Caydee Dunne fell into her success in Irish dancing, but her trophies show she certainly landed on her feet.

 

Now aged 13, the Ballyfermot native – with an Irish mum and a Kenyan dad – has danced for nine years, starting out only because she was too young to try out for drama like she wanted. 

 

“My mam put me in Irish dancing, just for a year ‘cause I was four,” she says. “I was supposed to go back, quit dancing and join drama, [but] I wanted to stay in dancing.”

 

The decision has clearly paid off, as Caydee recently took third place in the All Ireland preliminaries hosted by the Irish Dancing Commission.

 

Familiar to most people outside of Ireland from the world-famous Riverdance, traditional Irish dancing is performed both individually, with step dancing, and in teams with céilí and set dances.

 

The main focus is the quick-paced, intricate footwork performed alongside traditional Irish music. But it also has significant value in preserving Irish language and culture, and promoting the same around the world. Through the likes of the aforementioned Riverdance as well as Irish communities abroad, the influence stretches as far as Brazil, Japan and South Africa.

 

Caydee attends the Doyle Halpin School of Dancing, where she practices three days a week. She loves everything about it — her top moves are the ‘rock’ and the ‘flick’; she loves kicking her legs in the air as high as she can – but says the best part is getting to wear the intricately decorated costumes at competition, full of vibrant colour and studded with gemstones. Such competitions happen about eight times a year, and her school also holds an annual showcase.

 

Caydee also enjoys the time she gets to spend with her dance friends and the people she’s met along the way.

 

“I have lots of friends in dancing, and it’s fun,” she says. “They’re not really strict or anything and we do group dances as well.”

 

Competitions have allowed Caydee to meet dancers from the UK and even the USA, and she likes the fact that people from other cultures get to enjoy the tradition — even if it’s a modernised version. 

 

“It’s not really traditional, we have the big glitzy dresses and all, but some people do traditional Irish dancing.

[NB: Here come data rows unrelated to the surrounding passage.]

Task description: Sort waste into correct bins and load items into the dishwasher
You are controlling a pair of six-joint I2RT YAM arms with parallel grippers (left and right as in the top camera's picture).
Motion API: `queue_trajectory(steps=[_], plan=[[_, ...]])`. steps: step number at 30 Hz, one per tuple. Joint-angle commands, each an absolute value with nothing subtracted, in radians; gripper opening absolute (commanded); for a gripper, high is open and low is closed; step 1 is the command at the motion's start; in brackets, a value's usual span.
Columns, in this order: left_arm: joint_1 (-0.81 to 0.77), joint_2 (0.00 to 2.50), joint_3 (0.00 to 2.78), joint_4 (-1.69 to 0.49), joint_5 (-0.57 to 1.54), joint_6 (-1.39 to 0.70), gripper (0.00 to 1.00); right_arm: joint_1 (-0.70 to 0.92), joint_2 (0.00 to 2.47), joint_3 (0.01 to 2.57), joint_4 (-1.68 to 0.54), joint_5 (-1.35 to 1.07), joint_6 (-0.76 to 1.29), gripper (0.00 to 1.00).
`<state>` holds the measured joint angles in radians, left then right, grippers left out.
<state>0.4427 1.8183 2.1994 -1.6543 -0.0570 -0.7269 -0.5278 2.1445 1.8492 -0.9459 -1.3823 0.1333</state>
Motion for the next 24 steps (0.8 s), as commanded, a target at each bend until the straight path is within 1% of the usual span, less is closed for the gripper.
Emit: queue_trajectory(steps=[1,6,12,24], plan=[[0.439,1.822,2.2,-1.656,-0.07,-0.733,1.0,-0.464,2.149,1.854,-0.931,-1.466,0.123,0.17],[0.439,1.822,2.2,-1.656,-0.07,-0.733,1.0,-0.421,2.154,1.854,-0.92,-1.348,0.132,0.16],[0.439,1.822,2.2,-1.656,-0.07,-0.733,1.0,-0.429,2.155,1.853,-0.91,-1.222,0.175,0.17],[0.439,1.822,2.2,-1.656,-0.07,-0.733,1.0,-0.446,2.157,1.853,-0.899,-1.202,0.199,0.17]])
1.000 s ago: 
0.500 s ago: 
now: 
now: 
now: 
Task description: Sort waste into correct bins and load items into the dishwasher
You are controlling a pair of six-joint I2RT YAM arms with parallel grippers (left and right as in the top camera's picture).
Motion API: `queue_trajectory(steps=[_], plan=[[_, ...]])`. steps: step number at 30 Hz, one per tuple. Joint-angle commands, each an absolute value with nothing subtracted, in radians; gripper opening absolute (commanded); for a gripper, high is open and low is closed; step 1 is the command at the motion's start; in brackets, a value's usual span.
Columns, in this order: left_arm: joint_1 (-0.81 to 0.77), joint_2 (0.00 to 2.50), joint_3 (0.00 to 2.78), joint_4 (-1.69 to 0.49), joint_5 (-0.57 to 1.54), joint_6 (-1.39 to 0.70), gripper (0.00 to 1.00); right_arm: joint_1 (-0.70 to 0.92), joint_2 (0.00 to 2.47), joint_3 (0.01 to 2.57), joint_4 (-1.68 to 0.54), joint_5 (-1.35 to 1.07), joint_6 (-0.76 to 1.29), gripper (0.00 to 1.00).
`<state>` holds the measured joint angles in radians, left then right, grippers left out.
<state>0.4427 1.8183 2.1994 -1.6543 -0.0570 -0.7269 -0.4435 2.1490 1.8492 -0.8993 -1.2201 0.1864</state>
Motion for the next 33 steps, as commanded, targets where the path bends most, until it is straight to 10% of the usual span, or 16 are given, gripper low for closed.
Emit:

So they get to see our side, glitzy and glam, and we get to see their side.”

 

Caydee says the hardest part of dancing is trying to learn all the moves, and staying flexible to do all the kicks required. 

 

“Say your friend could do it real easy but you couldn’t do it for weeks,” she adds, “but you just have to keep trying.” Plenty of practice, as well as help from encouraging teachers and more experienced older students makes things easier, too.

 

In between dance and school work, Caydee is also on the basketball and soccer teams at Caritas College. Despite her success in Irish dancing, she says she really wants to pursue her true love of sports. 

 

“I want to get a scholarship to America. I really want to go to Kentucky — I don’t know why — and Florida.” 

 

The budding globetrotter also aspires to go Kenya with her father, where he grew up. But not without packing her dancing shoes.